Monday, October 29th, 2007

Like every aspect of human languages (or maybe better, human intelligence), modeling morphology has turned out to be much trickier than at first thought. Thus the extensive list of background work…

The current list of modeling and learning possibilities:

  1. EM.
    • pro: Simple; flows from nice, generative model.
    • con: Greatly biased toward classes with fewer inflections (especially atomic), since the affix vector distribution is less sparse. Different hypotheses within a (class, stem) group do contribute to each other’s likelihood, but this doesn’t translate across classes.
    • potential extensions:
      1. Putting a prior on classes may help, and very simple to try. Could go Bayesian, but I am skeptical of how much more that will help.
      2. Need to experiment with initialization.
      3. Higher-order model will help, but trickier in the setting where we analyze only a few word classes and assume all other words are atomic, which makes prior context less informative. One solution for that might be hierarchical class splitting of atomics, cf. Petrov.
      4. Try to model some of the more global effects that we want. To balance the varying affix sparseness, we might want to focus on maximizing the (class, stem) likelihood, and after that, we have differing expectations of a specific affix vector based on the size of the space for that class. There’s also a global expectation that the ratios between different affix values will remain roughly constant across a class. Not sure how to model these effects with a pure stochastic model; a really scary option is to try to adapt M-estimation to unsupervised learning and use the EM model as q0.
  2. Contrastive Estimation
    • pro: Allows arbitrary features, in principle may avoid the sparse affix space problem.
    • con: The only obvious neighborhood function, using inflections of the (class, stem) hypotheses, will generate many valid words. Uncertain how this will work, then, especially having the tagging problem at the same time.
    • possible extensions:
      1. Initialization and regularization will be very important.
      2. Multiple neighborhoods, maximized jointly.
      3. Alternate objective functions?
      4. Adding support and/or conflict sets.

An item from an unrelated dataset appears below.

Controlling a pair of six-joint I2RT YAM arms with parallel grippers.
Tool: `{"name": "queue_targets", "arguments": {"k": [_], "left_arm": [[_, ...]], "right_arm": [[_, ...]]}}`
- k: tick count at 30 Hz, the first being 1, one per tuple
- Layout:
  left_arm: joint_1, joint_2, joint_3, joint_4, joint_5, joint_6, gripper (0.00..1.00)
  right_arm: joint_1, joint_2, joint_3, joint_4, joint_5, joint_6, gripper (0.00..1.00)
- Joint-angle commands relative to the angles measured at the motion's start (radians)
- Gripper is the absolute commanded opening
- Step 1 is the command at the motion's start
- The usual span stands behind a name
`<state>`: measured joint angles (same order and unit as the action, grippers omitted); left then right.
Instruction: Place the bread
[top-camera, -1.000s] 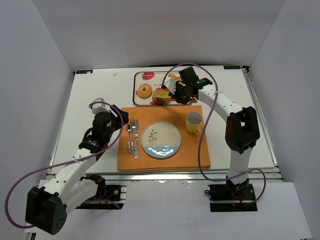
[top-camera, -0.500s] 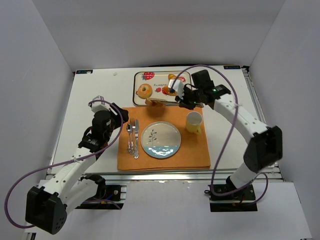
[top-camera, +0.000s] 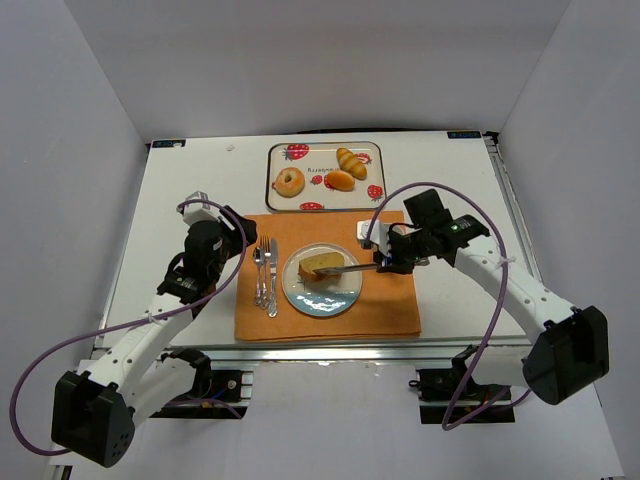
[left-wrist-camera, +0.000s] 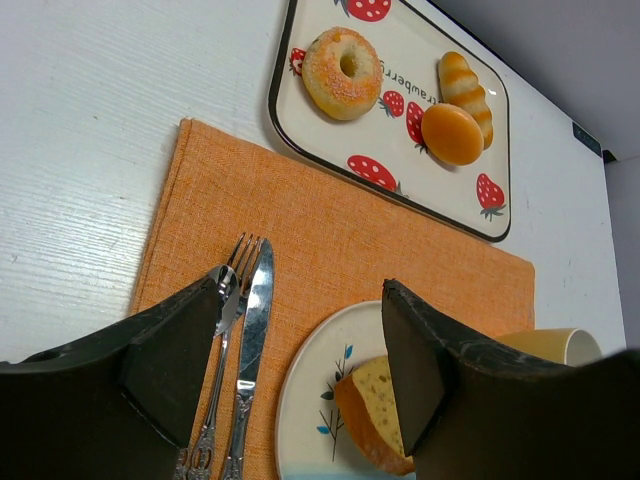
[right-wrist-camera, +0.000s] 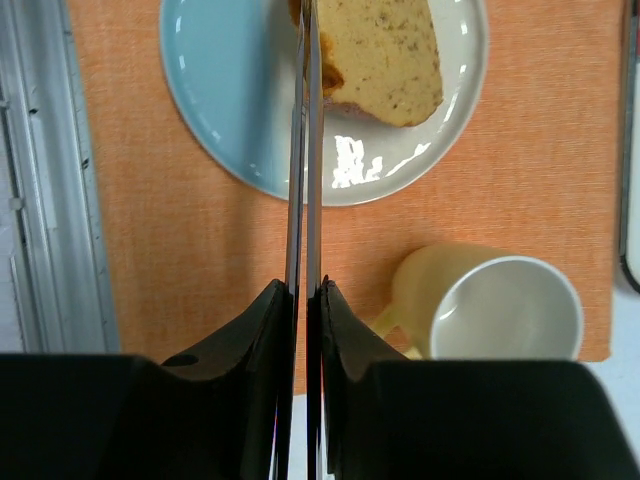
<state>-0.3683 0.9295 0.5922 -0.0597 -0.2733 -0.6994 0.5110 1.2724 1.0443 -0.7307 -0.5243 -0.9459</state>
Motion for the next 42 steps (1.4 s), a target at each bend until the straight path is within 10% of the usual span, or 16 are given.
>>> {"name": "queue_targets", "arguments": {"k": [1, 11, 26, 42], "left_arm": [[0.006, -0.004, 0.028, 0.015, 0.008, 0.0, 0.76], [0.006, -0.026, 0.021, 0.001, -0.003, -0.006, 0.76], [0.006, -0.041, 0.023, -0.002, 0.003, -0.009, 0.76], [0.006, -0.064, -0.008, 0.015, 0.0, -0.032, 0.76]], "right_arm": [[0.001, -0.034, -0.015, -0.041, -0.051, -0.05, 0.19], [0.001, -0.03, 0.02, -0.075, -0.124, -0.041, 0.42], [-0.109, 0.214, 0.345, 0.249, 0.048, 0.372, 0.33], [-0.174, 0.659, 0.72, 0.258, 0.287, 0.257, 0.36]]}}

Desiderata for a morphology learner

Friday, October 26th, 2007

Definitions

First, we define some concepts:

  • stem
    The underlying base of a non-compound word, possibly corresponding to the word’s lemma form or root, but we view the choice of stem as a modeling decision. We use the word “stem” and not “root,” to include more shallow types of analysis that may seek only to identify the affixes (and what’s left behind), and not to recover the fundamental word root.
  • stem class
    The type of the stem, often related to the familiar notion of part-of-speech, which determines which affixes may join with it. For more limited morphological analysis, we may constrain the stem and final word classes to be equal.
  • surface affix
    What is normally referred to as an affix, realized as zero or more characters of text.
  • functional affix
    An abstract affix that expresses a single underlying function of a surface affix, e.g. Number, Person, Tense, Aspect, etc., which may determine the final word class. Note that multiple functional affixes often map to a single surface affix.
  • affix vector
    A value in the space (either surface or functional) of all possible affix combinations allowed in a language.
  • affix position
    A set of one or more affixes that are mutually dependent and thus modeled jointly, occupying a single index in an affix vector. The concept of a position is also useful for specifying the mapping between functional and surface affixes. For example, in Spanish we may have multiple function positions for person, tense, etc. mapping to a single, “verb suffix” surface position.

(more…)

Research like it’s 1999

Monday, October 22nd, 2007

After a long time away, I finally dragged myself back to ISI for an NL seminar. The talk itself, by Slav Petrov, was really interesting, about his work on hierarchically split PCFGs. Basically you can view it as an extension of Klein and Manning’s unlexicalized parsing, except the classes are learned automatically by splitting them repeatedly. For the best performance, many optimizations are needed, such as pruning unnecessary splits (merging them back), smoothing rule probabilities over unsplit classes, and for search a coarse-to-fine strategy is used with a tiered set of models projected back up from the finest-split model. And AFAIK it’s now the best generative model for parsing English. Very cool.

Inevitably, though, haunting ISI again (or the other way around) gets me thinking about the many twists and turns that have taken me where I am, which is spinning my wheels in the mud after four frigging years and doing research that I most logically should be pursuing back there. So all that, in the middle of a major research funk, along with seeing yet another really smart student from Berkeley/Stanford/Penn doing really smart stuff, was plenty to get me downtrodden. But for the final pièce de résistance, I was talking with a certain NL professor whom I had seriously considered working with, and I made a joke about how it would have been a whole lot easier path to doing MT work (mind you, I don’t really consider myself an MT researcher, but it was a joke) if I’d just stayed at ISI. To which he replied, “Yeah, because we’re years ahead of [your lab].”

Ouch. Thanks.

But now, after a few days of recovery, I’m not so worried. In fact, I’ve decided it’s my angle, my brilliant niche. I’m going to do historical NLP! I’m going to do the very best of 2003-style NLP. Or maybe 1999. I can beat anything they did back then. Just watch me go.

Resurrection

Monday, October 15th, 2007

Yeah, I’m still here. Four years later. In school. Going nowhere.

But this is the monk-like phase of the PhD program when you sequester yourself and churn out nonsense to show how well educated you are in the art of writing nonsense.

Only I can’t bring myself to write. Anything.

So the blog is back. Maybe I’ll get back in the habit of writing, and the hooey will flow and flow.

I did fancy myself to be a writer once.

Once upon a time…